I have created a large data debt, one that might be manageable with the programming skills I have, and maybe more manageable as AI continues to improve.  But does it matter?  Probably not.  Just my vanity.

[Technology] Data Debt: part 2

As just noted, my father managed to accumulate quite a bit of information in physical form that he now spends time sorting through and discarding what has no value after all, which is most of it.

I think about that in relation to the data I keep, mostly digital.  Files upon files upon files.  Photos upon photos.  A vain effort to preserve every text message and e-mail forever.  A vain war against data loss, against entropy, against chaos.  Vain, my vanity.

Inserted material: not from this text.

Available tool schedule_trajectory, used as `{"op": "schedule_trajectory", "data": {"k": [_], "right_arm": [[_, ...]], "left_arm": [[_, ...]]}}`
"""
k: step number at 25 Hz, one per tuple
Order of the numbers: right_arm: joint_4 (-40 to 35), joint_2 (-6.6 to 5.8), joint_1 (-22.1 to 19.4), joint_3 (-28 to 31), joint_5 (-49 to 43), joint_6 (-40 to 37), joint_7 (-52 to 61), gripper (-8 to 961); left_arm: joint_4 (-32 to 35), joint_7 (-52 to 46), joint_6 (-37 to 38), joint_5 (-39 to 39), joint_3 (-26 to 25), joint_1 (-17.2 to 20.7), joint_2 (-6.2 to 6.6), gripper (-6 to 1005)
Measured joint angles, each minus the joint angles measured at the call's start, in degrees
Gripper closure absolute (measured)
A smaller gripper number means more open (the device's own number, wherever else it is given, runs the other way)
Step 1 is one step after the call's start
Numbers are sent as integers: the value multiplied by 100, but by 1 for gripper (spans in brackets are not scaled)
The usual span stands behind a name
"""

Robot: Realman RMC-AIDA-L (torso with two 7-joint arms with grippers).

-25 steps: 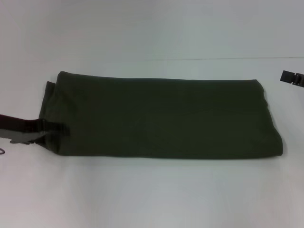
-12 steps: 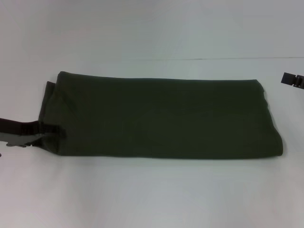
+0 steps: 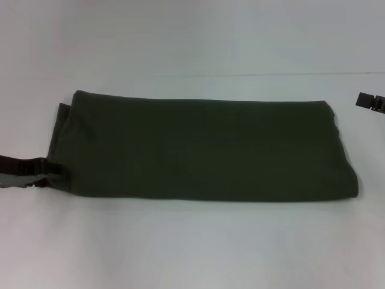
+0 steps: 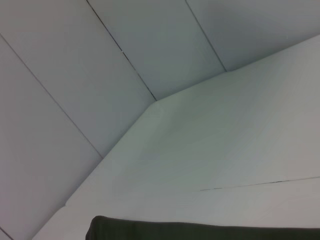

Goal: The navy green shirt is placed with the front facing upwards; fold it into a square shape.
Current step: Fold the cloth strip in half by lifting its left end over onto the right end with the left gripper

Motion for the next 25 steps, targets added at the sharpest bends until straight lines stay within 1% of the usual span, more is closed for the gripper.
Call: {"op": "schedule_trajectory", "data": {"k": [5,13,18,23,25], "right_arm": [[0,2,2,0,0,4,-10,37],[0,2,4,0,6,-1,-12,37],[0,12,4,0,9,0,-12,38],[13,19,-1,0,9,19,-22,38],[22,23,-4,0,10,29,-27,38]], "left_arm": [[5,1,-38,9,4,9,1,379],[-8,-59,-126,19,-6,11,4,625],[-28,-66,-182,19,-11,15,-7,855],[-22,-68,-144,14,-35,50,-10,1001],[10,-70,-107,-8,-43,108,-15,1001]]}}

I am not a fan of the paradigm of search first.  I love being able to meaningfully search my information.  I do not believe, at present, or perhaps ever, that search will be capable of being able to completely and comprehensively report back to me the information I seek.  I can only search for what I know exists.  Artificial intelligence has made search much more useful than ever before; e.g. I can search for "cake" in Google Photos and I get hundreds of photos, mostly actually of cake!  But I also know many more photos that I have taken of cake are missing, and there are photos not of cake present.  Precision, accuracy and recall are not at 100%, yet, and given the indefinite nature of some definitions, can they ever be.

Organize.  A dead motto.  Another vanity project.  Just as I do not expect search to be able to accurately identify all of the most relevant results for me, I do not believe that I can adequately and exhaustively categorize all of my information in a complete way.

But between the two, I still prefer organizing over searching.  I still prefer a reasonable hierarchy of folders and some futile "tags".  It scales a bit better.  Perhaps I cannot granularly categorize every record I have, but I can at least definitely categorize them into broad groups that I can add specificity to as needed.

What is the major obstacle that I have?  Volume of information.  I collect too much information.  And I am generally unwilling to let any detail go.  Storage is cheap.  I have a 1TB SSD that I purchased for 80CAD, and it stores tens of thousands of photos and millions of lines of text from the past decade, in a small block that can fit into the palm of my hand.

And my flexible approach to organizing it all works fine... if I can keep up.  But my data debt grows faster than I can spend my daily available time to manage it.

[Technology] Data Debt: part 1

Technical debt.  Time debt. 

My father is a bit older now, and he has been going through his Stuff.  Not just big physical Stuff like objects and thingy things.  But also informational Stuff, like receipts, letters, newspaper clippings, magazines, mileage notebooks.  Stuff he read or took notes on over the past several decades that have accumulated into quite a many boxes (formerly of shoes)or Piles or Stacks.  Sometimes, bags.

He's looking at all of this informational Stuff, and wondering, what was the point?  He definitely found value in some of it.  One of his joys in the past few years has been surfacing a memory of some event, of something he read or did, and then searching through his many records to find the Evidence of it.  I can understand the thrill.  Finding that newspaper clipping of something he did in our small town, once, or a letter from a friend from 2003, and hey, maybe Richard can find the phone number of the sender now, and hey, I did, and now my dad has renewed contact after a decade and a 1/2.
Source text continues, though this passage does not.